== Segment start ==
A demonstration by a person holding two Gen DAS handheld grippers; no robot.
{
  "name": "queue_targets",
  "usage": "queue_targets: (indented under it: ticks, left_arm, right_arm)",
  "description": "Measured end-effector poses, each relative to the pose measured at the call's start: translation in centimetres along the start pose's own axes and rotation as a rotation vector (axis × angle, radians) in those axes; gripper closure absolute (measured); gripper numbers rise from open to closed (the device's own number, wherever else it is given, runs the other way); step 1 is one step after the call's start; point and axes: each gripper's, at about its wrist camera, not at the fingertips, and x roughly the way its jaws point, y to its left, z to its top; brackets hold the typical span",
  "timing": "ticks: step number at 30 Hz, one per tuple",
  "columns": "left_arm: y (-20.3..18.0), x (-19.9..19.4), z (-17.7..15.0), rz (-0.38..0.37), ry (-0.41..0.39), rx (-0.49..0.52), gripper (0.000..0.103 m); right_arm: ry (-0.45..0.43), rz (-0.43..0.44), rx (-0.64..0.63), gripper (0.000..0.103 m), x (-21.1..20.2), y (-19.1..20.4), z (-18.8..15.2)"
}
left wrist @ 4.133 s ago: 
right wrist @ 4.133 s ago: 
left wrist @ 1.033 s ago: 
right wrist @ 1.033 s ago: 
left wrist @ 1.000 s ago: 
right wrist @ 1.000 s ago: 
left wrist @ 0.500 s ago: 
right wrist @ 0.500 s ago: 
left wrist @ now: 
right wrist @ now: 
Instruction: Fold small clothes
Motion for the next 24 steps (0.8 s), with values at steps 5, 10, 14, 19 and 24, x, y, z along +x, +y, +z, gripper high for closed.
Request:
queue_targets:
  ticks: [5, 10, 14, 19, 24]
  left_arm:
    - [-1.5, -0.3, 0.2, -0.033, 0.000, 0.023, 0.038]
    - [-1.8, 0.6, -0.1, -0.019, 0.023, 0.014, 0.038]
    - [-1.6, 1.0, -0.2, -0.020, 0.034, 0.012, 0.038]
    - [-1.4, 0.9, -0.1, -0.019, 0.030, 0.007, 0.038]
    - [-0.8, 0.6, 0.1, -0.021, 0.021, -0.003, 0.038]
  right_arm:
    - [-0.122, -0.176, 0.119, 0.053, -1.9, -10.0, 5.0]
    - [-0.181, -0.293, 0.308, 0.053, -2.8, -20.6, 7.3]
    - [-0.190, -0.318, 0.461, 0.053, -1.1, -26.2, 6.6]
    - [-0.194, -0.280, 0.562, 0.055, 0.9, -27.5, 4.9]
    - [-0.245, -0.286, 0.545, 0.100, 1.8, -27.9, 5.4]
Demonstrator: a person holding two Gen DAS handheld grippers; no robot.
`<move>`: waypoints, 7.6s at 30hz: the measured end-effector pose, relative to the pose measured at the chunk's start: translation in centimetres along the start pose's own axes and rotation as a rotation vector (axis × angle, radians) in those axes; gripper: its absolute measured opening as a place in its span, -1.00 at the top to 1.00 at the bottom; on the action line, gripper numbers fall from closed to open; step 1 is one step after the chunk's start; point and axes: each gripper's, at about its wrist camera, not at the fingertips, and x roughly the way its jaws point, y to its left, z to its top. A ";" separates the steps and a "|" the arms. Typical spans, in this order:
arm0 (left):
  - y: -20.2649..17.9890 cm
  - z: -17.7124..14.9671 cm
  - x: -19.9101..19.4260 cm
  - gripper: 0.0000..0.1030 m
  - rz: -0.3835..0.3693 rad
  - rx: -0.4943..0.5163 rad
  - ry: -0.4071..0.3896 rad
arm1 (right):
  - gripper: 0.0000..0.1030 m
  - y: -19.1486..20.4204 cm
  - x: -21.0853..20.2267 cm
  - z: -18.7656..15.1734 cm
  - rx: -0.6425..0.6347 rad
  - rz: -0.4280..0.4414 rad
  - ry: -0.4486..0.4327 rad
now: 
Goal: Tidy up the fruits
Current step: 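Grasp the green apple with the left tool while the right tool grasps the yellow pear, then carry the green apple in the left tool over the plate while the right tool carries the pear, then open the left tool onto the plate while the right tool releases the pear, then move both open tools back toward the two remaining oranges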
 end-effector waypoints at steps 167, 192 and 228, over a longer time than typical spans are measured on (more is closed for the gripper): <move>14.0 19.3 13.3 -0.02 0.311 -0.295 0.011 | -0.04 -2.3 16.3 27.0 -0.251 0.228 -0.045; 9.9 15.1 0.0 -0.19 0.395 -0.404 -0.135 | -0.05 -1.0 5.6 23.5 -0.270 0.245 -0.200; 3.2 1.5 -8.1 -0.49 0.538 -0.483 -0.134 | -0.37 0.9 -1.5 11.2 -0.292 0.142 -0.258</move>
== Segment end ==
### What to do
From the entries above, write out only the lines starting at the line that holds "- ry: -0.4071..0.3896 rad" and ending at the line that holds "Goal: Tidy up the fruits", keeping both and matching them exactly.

### Solved problem
  - ry: -0.4071..0.3896 rad
arm1 (right):
  - gripper: 0.0000..0.1030 m
  - y: -19.1486..20.4204 cm
  - x: -21.0853..20.2267 cm
  - z: -18.7656..15.1734 cm
  - rx: -0.6425..0.6347 rad
  - rz: -0.4280..0.4414 rad
  - ry: -0.4486..0.4327 rad
now: 
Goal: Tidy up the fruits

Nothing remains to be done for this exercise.